Net Debt increased from $183.6 million as at 31 December 2021 to $215.3 million as at 30 June 2022 as the

refinery’s shutdown, decommissioning, and workforce transition were completed, with $63 million spent in H1

2022. Net assets increased by 5% (from $495.5 million as at 31 December 2021 to $522.4 million as at 30

June 2022) to $1.40 per share.

Successful first quarter of terminal operations with jet fuel recovering to above 50% of pre-COVID

levels

Channel discharged 19 import shipments in Q2 2022 and a total of c.593 million litres was delivered to the

Auckland market through the Marsden Point to Auckland Pipeline, with the balance of c.85 million litres

delivered to Northland via the Truck Loading Facility adjacent to the Terminal.

Diesel demand remained strong in H1, reflecting wider economic activity, and petrol demand showed a rapid

recovery from lockdown impacts, albeit remained slightly below pre-COVID levels due to high pump prices.

Petrol demand has now recovered to pre-COVID levels. As expected, jet fuel demand has recovered with the

reopening of the borders and aviation capacity returning and is now at the highest level since 2019 – currently

at above 50% of pre-COVID levels. Airline capacity constraints are currently limiting the rate of recovery of

aviation. Nonetheless, the potential exists for jet demand to recover faster than previously expected with all

border restrictions lifted.


Significant progress on carbon targets

In April, Channel Infrastructure published its first Sustainability Report, which provided a summary of its

sustainability performance to date and outlined the Company’s ambitious targets for the future. During H1

2022, we have made significant progress towards these targets.


channelnz.com

The extensive workforce transition program continued throughout the period with significant workforce

changes occurring after the refinery shut-down in March. Channel Infrastructure set an ambitious target for at

least 90% of employees seeking new employment securing a job or retraining within six-months of leaving the

Company. This is on-track with greater than 90% of staff who have left in Q2 2022 having found their next

opportunity, and only five still looking for their next opportunity.

Channel Infrastructure is targeting Net Zero scope 1 and 2 emissions by 2030. The shut-down of the refinery

saw a 98% reduction in 2019 emissions (over one million tonnes of CO

2

per annum). The business has also

seen an 85% reduction in electricity consumption and now has no natural gas requirements – reducing thermal

generation demand and supporting New Zealand’s wider efforts to decarbonise. CO

2

emissions fell to c.27

ktCO

2

in Q2 2022 compared to 222 ktCO

2

in Q1 2022 with further reductions expected in H2 2022.

Our environmental remediation work remains a priority, with ongoing environmental management at Marsden

Point continuing to remediate legacy groundwater hydrocarbons; the flush out and decontamination and

cleaning of plant and equipment ready for demolition and recycling and removal of materials is ongoing, and

included in the decommissioning and terminal plans and budgets.

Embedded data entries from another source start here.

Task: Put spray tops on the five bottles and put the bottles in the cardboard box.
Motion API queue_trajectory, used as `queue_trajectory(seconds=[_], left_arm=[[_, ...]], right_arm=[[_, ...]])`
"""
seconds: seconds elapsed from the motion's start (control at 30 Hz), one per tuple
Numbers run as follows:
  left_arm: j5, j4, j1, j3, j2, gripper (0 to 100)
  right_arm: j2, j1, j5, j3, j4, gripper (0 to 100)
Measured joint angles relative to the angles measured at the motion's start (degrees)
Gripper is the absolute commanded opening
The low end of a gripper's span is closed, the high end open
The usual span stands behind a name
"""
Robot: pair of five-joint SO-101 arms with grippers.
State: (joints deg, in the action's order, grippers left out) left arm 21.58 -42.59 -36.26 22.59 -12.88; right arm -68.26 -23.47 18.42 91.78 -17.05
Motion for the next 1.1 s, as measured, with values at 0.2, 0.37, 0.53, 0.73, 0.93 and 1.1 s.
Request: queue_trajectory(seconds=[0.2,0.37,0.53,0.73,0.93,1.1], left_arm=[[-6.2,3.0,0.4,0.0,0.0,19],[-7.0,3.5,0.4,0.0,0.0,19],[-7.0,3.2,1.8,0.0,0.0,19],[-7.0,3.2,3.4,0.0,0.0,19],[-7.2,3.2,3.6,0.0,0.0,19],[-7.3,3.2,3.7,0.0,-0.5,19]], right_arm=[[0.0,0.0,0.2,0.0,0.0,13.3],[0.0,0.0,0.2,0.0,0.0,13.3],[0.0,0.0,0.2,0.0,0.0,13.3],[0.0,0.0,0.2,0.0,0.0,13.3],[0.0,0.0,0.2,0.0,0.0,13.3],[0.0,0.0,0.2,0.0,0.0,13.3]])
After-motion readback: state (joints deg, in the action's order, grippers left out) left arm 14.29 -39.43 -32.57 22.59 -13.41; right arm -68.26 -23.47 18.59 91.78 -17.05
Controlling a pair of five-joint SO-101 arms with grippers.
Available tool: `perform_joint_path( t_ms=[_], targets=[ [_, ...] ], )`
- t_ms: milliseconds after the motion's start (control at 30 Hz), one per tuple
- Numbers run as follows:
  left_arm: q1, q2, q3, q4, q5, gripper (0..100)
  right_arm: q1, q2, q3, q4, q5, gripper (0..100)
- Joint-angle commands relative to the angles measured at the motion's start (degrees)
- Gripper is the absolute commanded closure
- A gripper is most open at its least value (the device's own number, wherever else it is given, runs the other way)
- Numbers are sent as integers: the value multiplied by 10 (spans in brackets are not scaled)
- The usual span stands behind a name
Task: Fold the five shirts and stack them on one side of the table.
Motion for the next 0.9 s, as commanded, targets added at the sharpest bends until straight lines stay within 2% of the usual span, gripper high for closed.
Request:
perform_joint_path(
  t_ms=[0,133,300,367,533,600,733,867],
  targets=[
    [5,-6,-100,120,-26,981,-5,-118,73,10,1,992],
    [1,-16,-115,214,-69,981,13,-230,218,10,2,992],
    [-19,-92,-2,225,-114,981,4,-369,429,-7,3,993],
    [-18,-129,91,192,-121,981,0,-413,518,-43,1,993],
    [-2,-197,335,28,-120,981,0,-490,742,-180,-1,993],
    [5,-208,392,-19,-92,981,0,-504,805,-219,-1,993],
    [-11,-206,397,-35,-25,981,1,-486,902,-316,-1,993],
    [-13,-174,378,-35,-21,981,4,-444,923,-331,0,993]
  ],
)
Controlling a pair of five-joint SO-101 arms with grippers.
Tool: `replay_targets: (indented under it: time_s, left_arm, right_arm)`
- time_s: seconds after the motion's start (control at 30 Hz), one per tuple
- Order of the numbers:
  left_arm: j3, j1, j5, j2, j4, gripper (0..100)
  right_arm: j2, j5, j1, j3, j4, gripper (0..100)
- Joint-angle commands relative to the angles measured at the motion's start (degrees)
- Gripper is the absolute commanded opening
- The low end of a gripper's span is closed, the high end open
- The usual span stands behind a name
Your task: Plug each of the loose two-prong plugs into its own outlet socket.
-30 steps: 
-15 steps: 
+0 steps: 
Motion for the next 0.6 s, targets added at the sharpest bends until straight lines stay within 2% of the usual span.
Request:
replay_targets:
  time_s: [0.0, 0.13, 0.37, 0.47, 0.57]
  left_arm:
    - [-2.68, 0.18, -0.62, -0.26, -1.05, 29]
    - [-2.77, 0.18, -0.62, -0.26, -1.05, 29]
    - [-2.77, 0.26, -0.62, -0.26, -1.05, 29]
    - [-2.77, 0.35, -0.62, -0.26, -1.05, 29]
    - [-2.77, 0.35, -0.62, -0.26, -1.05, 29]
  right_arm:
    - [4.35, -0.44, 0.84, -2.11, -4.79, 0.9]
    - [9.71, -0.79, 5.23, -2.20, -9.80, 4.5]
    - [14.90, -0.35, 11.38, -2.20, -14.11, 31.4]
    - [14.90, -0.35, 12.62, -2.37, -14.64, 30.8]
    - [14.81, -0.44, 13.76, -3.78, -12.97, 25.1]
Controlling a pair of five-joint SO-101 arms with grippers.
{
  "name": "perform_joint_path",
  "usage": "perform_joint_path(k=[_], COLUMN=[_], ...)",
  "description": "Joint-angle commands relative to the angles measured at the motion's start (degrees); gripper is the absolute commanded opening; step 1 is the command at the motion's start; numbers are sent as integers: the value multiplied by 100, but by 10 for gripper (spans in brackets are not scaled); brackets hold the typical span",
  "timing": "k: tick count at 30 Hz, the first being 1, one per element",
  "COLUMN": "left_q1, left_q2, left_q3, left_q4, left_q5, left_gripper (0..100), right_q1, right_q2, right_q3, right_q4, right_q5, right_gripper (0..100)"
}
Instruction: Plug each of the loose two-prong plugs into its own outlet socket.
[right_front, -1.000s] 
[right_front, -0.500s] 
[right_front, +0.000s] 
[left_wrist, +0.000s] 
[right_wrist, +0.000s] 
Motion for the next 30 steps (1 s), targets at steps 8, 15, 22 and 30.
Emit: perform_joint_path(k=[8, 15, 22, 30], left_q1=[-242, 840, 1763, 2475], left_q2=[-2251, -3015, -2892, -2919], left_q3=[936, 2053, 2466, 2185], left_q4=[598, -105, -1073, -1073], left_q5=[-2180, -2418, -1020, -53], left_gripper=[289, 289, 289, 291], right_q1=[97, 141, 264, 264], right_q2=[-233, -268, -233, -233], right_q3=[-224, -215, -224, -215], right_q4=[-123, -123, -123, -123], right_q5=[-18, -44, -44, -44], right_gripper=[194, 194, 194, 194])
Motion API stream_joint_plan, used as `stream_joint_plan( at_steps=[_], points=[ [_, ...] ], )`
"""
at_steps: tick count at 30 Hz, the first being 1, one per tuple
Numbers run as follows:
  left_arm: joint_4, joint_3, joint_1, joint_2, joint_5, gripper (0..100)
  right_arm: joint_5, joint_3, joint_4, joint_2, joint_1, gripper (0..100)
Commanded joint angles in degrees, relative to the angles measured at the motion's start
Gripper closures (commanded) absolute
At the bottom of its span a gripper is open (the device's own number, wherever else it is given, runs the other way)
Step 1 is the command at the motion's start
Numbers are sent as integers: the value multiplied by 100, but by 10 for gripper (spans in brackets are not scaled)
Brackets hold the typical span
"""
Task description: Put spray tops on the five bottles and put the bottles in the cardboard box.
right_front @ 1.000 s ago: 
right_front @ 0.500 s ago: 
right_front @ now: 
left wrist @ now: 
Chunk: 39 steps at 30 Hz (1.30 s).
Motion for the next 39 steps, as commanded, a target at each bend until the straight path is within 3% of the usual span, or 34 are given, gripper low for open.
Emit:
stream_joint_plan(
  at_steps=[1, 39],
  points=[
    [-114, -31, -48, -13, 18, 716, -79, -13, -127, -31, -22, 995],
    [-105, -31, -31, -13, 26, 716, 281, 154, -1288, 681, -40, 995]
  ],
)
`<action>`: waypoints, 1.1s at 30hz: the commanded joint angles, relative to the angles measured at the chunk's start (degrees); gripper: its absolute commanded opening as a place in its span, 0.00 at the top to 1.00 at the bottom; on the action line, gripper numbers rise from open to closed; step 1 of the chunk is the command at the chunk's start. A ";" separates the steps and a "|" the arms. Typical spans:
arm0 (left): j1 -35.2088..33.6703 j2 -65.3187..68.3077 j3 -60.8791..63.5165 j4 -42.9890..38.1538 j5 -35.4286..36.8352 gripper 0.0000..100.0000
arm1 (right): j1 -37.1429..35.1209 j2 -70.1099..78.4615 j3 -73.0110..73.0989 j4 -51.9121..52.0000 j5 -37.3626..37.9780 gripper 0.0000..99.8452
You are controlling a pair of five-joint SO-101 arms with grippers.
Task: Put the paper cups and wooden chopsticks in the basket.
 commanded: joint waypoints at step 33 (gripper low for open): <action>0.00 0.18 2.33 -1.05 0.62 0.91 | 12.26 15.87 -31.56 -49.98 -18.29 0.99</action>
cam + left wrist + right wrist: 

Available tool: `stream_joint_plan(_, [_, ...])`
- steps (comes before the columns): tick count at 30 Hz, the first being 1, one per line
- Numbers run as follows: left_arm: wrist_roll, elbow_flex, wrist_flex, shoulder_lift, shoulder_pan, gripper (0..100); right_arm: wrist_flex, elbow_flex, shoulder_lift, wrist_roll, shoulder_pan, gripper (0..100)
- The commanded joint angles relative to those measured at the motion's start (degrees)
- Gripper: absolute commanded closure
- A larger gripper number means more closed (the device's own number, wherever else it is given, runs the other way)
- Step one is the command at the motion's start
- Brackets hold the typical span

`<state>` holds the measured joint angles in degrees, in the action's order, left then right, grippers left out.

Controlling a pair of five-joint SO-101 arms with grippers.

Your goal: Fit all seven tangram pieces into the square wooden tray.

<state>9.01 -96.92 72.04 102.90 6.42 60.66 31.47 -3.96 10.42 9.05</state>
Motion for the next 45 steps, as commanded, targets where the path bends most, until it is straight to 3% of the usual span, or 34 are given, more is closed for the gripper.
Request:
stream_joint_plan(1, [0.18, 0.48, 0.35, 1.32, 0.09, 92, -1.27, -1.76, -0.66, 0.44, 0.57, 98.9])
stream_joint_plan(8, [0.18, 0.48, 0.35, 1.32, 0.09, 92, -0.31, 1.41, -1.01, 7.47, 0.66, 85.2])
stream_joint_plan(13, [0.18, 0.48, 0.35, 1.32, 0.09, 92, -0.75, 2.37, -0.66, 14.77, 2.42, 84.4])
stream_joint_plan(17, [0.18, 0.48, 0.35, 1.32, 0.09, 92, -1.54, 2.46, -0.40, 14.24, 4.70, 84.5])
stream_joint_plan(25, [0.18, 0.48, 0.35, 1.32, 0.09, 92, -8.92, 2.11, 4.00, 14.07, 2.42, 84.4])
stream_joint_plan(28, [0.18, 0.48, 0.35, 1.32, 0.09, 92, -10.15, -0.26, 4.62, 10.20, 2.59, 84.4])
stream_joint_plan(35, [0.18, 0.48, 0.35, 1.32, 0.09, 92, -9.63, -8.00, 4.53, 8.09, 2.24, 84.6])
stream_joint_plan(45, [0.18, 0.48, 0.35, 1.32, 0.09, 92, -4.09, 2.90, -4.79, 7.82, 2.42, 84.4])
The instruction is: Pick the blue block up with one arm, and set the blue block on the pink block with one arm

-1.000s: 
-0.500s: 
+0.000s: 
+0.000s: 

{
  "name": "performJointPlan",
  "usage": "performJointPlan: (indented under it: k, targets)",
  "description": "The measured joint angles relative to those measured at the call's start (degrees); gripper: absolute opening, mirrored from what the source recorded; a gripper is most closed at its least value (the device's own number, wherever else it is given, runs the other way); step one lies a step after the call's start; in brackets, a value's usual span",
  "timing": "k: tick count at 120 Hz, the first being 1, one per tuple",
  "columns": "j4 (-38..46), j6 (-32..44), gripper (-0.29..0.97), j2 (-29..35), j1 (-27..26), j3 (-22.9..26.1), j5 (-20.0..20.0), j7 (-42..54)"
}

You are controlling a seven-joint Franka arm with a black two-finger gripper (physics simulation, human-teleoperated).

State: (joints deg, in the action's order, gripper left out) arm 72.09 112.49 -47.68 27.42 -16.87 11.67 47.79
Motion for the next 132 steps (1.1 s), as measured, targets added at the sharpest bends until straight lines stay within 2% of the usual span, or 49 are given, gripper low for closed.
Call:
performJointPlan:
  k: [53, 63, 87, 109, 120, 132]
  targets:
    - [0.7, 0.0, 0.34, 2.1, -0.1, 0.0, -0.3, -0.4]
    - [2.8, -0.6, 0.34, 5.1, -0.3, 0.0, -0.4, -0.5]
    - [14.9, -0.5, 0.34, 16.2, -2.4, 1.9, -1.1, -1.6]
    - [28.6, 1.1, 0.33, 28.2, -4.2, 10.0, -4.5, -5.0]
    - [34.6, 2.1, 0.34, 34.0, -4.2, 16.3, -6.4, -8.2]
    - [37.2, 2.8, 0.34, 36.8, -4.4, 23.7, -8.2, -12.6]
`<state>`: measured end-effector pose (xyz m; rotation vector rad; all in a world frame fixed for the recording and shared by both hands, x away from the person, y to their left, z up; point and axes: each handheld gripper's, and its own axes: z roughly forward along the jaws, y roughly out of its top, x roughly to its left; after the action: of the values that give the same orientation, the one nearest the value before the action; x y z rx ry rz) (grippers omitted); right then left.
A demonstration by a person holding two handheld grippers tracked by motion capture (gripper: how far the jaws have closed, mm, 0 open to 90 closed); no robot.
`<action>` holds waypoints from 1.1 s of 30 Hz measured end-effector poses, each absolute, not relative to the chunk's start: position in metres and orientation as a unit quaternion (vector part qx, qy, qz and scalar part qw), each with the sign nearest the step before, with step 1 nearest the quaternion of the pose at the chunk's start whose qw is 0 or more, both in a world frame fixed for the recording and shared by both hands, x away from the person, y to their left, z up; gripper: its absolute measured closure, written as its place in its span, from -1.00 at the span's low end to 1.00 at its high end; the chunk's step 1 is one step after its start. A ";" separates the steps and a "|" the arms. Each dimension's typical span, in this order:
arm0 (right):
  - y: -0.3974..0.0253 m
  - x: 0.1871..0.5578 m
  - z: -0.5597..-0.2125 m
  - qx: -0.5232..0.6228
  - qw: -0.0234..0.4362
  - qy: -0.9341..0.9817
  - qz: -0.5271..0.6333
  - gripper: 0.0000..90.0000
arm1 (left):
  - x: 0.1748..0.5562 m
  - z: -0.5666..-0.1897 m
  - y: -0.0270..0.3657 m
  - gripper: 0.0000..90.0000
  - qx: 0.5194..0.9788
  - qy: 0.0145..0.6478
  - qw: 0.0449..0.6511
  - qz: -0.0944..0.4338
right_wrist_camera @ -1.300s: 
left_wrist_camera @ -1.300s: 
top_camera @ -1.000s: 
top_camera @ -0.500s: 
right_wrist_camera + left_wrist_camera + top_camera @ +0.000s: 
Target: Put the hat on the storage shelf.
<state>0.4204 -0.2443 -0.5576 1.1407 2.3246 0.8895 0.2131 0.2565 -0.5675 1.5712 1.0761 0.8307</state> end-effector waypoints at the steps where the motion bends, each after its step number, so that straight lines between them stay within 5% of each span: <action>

Conversion project remains on-plan and to budget

Channel Infrastructure successfully commenced operation of New Zealand’s largest fuel import terminal at

Marsden Point on 1 April 2022, following the safe shutdown of the refinery in March. Two months of intensive

site works was completed after closure to permanently decommission the refinery assets. The process of plant

decommissioning is now approximately 70% complete, and the plant has been dismantled internally with only

the shells and structures remaining. The highest-risk phase of the project is now behind us.

Over the next nine-months decommissioning works will continue to ensure the main refinery process plant and

remaining tankage facilities are in a safe state for at least 10-years. Concurrently, Channel will continue

terminal upgrades to provide additional jet fuel storage, to improve tanker unloading capacity and to upgrade

its fire-fighting and secondary containment systems.

Conversion costs are tracking to plan, with project spend to the end of July of $84 million

2

. Of the total budget,

more than half has already been spent or committed, reducing the risk of inflation on project costs.

Focused on Growth Opportunities

Channel Infrastructure’s highly-strategic assets opens up many growth opportunities with the significant

industry change, and New Zealand’s decarbonisation ambitions.

As previously announced, work is underway to convert a number of tanks to increase storage capacity for

customers, with further opportunities for additional tank conversions should they be required to meet fuel

storage requirements. With increased fuel storage at Marsden Point, we have the opportunity to support New

Zealand’s fuel security now, and as the Government looks to implement its expected fuel stockholding policy.

This week, Marsden Point received the largest refined product ship to ever visit New Zealand. As the largest

fuels import terminal in the country, Channel Infrastructure is the only location in New Zealand capable of

receiving product tankers of this size, offering customers significant freight savings, and our significant tankage

capacity enables the storage and distribution of the fuels on board, to where customers need it most.

Conversations continue with customers on meeting their requirements to support the importation of BioFuels

ready for the incoming BioFuels Mandate policy, and the study with Fortescue Future Industries (FFI)

investigating the commercial feasibility of green hydrogen production is nearing completion.

Channel Infrastructure recently opened a Request for Information process to secure long-term low-cost

electricity supply, which will be an important opportunity to reduce electricity costs which make up one-quarter

of terminal operating costs. The Maranga Ra onsite solar project provides a unique opportunity to establish

renewable capacity, at significantly lower-cost than the market is currently delivering. With resource consents


channelnz.com

already in place at Marsden Point, and available transmission capacity, the project can be developed much

faster than most other solar projects being proposed.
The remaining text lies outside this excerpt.